YOUR OBJECTIVE ▸
Wherever a line in the data below holds "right", copy that line.

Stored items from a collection
+---+

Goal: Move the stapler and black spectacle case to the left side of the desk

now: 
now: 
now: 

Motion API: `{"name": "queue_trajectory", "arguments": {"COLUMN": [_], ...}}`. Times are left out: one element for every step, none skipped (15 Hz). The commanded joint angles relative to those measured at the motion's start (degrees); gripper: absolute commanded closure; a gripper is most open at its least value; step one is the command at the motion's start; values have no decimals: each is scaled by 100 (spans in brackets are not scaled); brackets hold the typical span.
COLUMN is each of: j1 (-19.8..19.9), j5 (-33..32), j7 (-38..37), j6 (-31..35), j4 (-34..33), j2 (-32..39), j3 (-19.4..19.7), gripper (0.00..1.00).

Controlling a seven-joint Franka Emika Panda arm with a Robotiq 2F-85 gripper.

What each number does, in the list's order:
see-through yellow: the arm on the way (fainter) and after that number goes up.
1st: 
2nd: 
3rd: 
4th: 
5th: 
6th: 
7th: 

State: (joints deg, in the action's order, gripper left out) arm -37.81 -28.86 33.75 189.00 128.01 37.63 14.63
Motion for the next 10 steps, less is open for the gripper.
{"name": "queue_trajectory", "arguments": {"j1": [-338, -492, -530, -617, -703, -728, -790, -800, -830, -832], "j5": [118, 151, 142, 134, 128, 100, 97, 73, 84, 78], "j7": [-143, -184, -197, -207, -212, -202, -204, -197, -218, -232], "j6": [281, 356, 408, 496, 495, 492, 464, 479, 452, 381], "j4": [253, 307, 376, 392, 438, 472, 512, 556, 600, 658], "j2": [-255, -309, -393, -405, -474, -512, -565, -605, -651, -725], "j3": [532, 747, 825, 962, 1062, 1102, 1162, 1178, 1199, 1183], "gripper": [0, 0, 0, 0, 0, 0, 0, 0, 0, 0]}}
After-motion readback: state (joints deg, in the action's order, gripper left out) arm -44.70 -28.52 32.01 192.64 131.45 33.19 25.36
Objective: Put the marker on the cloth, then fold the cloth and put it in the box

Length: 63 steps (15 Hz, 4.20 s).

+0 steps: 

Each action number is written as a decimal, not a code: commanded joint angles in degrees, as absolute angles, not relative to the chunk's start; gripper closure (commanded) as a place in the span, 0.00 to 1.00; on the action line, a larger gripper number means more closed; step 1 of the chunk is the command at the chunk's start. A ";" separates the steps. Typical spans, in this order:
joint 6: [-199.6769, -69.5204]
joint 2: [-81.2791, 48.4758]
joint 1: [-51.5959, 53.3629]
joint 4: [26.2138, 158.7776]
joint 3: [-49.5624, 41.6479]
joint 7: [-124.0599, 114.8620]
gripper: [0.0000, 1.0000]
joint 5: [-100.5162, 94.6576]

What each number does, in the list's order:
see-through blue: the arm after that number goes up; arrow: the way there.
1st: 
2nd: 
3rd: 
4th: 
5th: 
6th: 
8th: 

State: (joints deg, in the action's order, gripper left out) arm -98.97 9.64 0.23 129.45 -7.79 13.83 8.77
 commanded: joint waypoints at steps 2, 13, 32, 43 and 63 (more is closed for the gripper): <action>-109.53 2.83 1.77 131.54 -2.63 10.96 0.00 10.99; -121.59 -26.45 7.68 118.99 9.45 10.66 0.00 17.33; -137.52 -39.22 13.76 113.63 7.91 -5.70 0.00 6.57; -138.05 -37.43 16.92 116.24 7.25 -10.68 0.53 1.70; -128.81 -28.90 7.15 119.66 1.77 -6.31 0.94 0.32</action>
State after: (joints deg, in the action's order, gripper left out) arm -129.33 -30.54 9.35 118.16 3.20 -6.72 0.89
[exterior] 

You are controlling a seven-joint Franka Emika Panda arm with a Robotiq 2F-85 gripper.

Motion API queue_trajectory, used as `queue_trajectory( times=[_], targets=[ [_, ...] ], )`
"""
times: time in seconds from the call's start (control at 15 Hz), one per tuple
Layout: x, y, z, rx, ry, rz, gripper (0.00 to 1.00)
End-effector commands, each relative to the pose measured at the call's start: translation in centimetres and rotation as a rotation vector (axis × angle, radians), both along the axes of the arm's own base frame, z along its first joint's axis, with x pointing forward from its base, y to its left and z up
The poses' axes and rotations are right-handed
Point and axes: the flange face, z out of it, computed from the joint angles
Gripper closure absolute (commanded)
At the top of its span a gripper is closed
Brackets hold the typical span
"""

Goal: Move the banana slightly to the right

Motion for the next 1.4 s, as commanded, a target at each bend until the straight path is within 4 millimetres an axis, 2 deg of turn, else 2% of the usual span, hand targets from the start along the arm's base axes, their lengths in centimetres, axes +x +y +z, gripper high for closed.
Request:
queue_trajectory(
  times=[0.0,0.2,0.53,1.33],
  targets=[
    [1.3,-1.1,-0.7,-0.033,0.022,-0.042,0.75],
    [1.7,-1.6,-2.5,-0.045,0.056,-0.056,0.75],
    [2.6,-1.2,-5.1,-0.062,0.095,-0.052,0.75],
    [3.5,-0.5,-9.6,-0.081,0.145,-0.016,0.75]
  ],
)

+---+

SOLVED PROBLEM ▸
The poses' axes and rotations are right-handed
Goal: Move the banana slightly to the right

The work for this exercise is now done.